MATERIALS AND METHODS

This retrospective cohort study was conducted at 12 European centers. The primary endpoint was recurrence of cardiotoxicity after switch. For this analysis, safety data are reported for 78 mCRC patients from the CardioSwitch cohort (N = 200). Detailed efficacy and outcomes data were available for 66 mCRC patients.

RESULTS

Data for the safety of S-1 in mCRC patients were similar to the original CardioSwitch cohort and that expected for FP-based treatment, with no new concerns. Recurrent cardiotoxicity (all grade 1) with S-1-based treatment occurred in 4/78 (5%) mCRC patients; all were able to complete FP treatment. Median progression-free survival from initiation of S-1-based treatment was 9.0 months and median overall survival 26.7 months.

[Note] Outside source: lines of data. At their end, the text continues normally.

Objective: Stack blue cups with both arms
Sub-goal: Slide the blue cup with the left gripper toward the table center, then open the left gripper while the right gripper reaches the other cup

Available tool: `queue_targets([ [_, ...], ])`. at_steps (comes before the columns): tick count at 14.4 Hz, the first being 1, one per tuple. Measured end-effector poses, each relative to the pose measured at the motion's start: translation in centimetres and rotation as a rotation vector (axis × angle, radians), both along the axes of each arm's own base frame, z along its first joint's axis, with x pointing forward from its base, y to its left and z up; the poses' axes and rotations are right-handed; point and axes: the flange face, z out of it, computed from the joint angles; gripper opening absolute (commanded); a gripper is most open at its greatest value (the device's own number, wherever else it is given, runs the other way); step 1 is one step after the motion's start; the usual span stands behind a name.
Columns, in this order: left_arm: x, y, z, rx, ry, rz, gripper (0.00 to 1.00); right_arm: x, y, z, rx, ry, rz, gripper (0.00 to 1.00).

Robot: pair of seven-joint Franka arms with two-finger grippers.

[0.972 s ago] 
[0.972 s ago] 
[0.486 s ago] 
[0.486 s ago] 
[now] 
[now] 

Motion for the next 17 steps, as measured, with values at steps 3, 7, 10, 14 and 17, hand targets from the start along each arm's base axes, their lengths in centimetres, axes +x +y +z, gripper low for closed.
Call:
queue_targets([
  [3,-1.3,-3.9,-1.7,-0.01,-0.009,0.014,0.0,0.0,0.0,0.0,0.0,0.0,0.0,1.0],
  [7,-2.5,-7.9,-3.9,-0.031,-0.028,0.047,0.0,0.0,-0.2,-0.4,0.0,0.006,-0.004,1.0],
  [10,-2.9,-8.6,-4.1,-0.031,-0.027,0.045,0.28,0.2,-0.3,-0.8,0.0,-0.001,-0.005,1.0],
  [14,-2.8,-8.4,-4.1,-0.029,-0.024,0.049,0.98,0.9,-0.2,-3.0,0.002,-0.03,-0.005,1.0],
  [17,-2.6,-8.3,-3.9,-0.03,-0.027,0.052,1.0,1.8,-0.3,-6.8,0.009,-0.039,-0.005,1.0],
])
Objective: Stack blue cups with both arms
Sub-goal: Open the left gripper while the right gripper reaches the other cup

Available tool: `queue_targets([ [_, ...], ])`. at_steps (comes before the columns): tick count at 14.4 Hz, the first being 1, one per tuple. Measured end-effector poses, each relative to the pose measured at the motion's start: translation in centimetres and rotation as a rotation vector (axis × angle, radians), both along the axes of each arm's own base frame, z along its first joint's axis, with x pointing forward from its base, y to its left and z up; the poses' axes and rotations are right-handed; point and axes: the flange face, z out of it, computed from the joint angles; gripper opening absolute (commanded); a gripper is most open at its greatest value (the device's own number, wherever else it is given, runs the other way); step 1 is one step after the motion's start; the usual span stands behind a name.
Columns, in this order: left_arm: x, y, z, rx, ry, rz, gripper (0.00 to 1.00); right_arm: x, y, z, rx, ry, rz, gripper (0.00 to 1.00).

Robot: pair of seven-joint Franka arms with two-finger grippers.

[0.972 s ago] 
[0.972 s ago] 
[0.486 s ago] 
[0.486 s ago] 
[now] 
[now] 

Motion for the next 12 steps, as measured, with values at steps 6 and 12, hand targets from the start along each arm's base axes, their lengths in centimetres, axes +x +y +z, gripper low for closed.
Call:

Metastasectomy and/or LAT was performed in 33/66 (50%) patients, and S-1 was successfully used in recommended neoadjuvant/conversion or adjuvant-like combination regimens and schedules as for standard FPs.

INTERPRETATION

S-1 is a safe and effective FP alternative when mCRC patients are forced to discontinue 5-FU or capecitabine due to cardiotoxicity and can be safely used in the standard recommended regimens, settings, and schedules.

摘要

背景与目的

CardioSwitch研究表明,在接受卡培他滨或5-氟尿嘧啶(5-FU)治疗时发生心脏毒性的实体瘤患者可安全换用另一种氟嘧啶(FP)——S-1。鉴于欧洲药品管理局批准S-1用于治疗转移性结直肠癌(mCRC),本分析提供了来自原研究中mCRC患者更详细的安全性和有效性信息,以及关于转移灶切除术和/或局部消融治疗(LAT)的数据。

材料与方法

这项回顾性队列研究在12个欧洲中心开展。主要终点是换药后心脏毒性的复发情况。在本分析中,报告了来自CardioSwitch队列(N = 200)的78例mCRC患者的安全性数据。66例mCRC患者有详细的疗效和结局数据。

结果

mCRC患者中S-1的安全性数据与原CardioSwitch队列以及基于FP治疗预期的数据相似,未发现新的问题。接受基于S-1治疗的mCRC患者中有4/78(5%)发生复发性心脏毒性(均为1级);所有患者均能完成FP治疗。从开始基于S-1治疗起的中位无进展生存期为9.0个月,中位总生存期为26.7个月。33/66(50%)例患者接受了转移灶切除术和/或LAT,并且S-1成功用于推荐的新辅助/转化或类似辅助联合方案及给药计划,如同标准FP类药物。

解读

当mCRC患者因心脏毒性而被迫停用5-FU或卡培他滨时,S-1是一种安全有效的FP替代药物,并且可安全用于标准推荐方案、治疗背景及给药计划。